Designing for Growth: How to Build a 360 Survey That Actually Works




We’ve all seen it happen: a well-intentioned 360-degree feedback project goes sideways. Instead of a clear roadmap for professional growth, the participant receives a report filled with vague, emotionally charged commentary.

The secret to a successful survey isn't just about asking people for their opinion—it’s about designing the structure, so they’re forced to be helpful. Here is how you can use CustomInsight’s design tools to shift from "noise" to genuine developmental insight.

1. Move from "General Vibes" to Specific Competencies When you ask a broad, ambiguous question like, "What do you think of this person?", you’re essentially inviting a personality critique. People naturally drift toward what they feel about their colleague, rather than what they’ve actually seen them do.

By using CustomInsight to build in specific behavioral prompts, you’re grounding the feedback in reality. Instead of a character assessment, you’re asking for an observation of performance: “How effectively does this person facilitate team consensus during a high-pressure meeting?”
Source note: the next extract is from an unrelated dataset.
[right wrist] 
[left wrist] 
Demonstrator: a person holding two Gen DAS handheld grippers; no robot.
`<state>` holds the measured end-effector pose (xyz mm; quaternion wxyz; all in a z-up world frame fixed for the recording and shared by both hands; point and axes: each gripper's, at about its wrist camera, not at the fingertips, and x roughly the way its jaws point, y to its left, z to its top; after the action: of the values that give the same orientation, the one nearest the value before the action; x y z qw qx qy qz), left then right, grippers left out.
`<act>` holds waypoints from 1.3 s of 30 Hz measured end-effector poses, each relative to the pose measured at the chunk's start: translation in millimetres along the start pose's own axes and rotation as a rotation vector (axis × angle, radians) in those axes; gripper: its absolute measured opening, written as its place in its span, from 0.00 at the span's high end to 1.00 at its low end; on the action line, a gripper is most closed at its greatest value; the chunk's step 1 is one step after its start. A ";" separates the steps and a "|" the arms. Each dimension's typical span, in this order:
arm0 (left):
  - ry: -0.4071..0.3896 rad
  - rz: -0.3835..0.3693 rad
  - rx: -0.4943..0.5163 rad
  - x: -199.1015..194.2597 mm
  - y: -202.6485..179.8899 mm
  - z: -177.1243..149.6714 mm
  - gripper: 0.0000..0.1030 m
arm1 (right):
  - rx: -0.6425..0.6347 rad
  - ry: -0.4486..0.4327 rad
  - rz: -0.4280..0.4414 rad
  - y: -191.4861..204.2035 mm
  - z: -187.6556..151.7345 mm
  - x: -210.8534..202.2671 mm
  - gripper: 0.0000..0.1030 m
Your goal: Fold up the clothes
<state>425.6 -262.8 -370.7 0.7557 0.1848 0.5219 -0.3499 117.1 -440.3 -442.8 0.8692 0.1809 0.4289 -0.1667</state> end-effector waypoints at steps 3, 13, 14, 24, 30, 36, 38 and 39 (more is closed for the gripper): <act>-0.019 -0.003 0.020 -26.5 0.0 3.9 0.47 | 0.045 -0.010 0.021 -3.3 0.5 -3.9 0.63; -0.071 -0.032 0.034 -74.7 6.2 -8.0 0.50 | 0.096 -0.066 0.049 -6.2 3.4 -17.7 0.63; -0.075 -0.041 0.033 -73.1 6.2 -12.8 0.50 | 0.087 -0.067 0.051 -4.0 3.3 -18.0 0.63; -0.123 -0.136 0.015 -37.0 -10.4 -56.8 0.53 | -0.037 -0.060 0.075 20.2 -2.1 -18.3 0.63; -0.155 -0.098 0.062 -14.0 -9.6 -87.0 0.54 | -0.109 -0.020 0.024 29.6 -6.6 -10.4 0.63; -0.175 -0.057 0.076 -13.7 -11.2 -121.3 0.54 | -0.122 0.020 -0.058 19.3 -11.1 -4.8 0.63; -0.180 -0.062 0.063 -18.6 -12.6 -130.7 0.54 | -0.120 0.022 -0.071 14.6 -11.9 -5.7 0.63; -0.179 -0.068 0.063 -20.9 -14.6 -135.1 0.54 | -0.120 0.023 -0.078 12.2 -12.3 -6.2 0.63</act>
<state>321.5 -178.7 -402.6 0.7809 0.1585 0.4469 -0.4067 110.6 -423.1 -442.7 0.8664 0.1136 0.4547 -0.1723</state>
Why this shifts the dynamic: It forces the rater to evaluate the individual against a defined standard. Suddenly, the focus shifts from "Who are they as a person?" to "How are they performing in this role?"

2. Enforce a Balanced Perspective One of the most effective ways to stop malicious or biased feedback in its tracks is to build a "balanced architecture" into your survey.

We often encourage a "Strength-Improvement" mandate. By requiring raters to provide both a verified strength and a constructive area for growth, you’re resetting the rater’s internal frame of mind.

The result? It stops "hit-and-run" negative feedback. When a rater is prompted to acknowledge what someone does well before they can suggest an improvement, it creates a psychological framework of respect. It’s no longer about tearing someone down; it’s about providing a complete, holistic view of their impact.

The "Signal vs. Noise" Advantage


When you change how you ask, you change what you get. Here’s how this approach pays off for your culture:

You get "Signal," not "Noise": By replacing vague, emotional comments with specific, behavioral data, you get a report that actually highlights real-world blind spots.

Defensiveness goes down: It’s much easier to process feedback about a specific project or skill than it is to process feedback that feels like a personal attack. When the focus is on a job requirement rather than a personality trait, the recipient is more likely to listen.

Psychological safety goes up: When your team realizes the system is designed for growth rather than venting, trust builds. They stop seeing the survey as a tool for punishment and start seeing it as a genuine investment in their career.

At the end of the day, a 360-degree survey shouldn’t be a source of stress. When you use the right customization tools, it becomes exactly what it was meant to be: a calibration tool that aligns individual potential with the goals of your entire organization.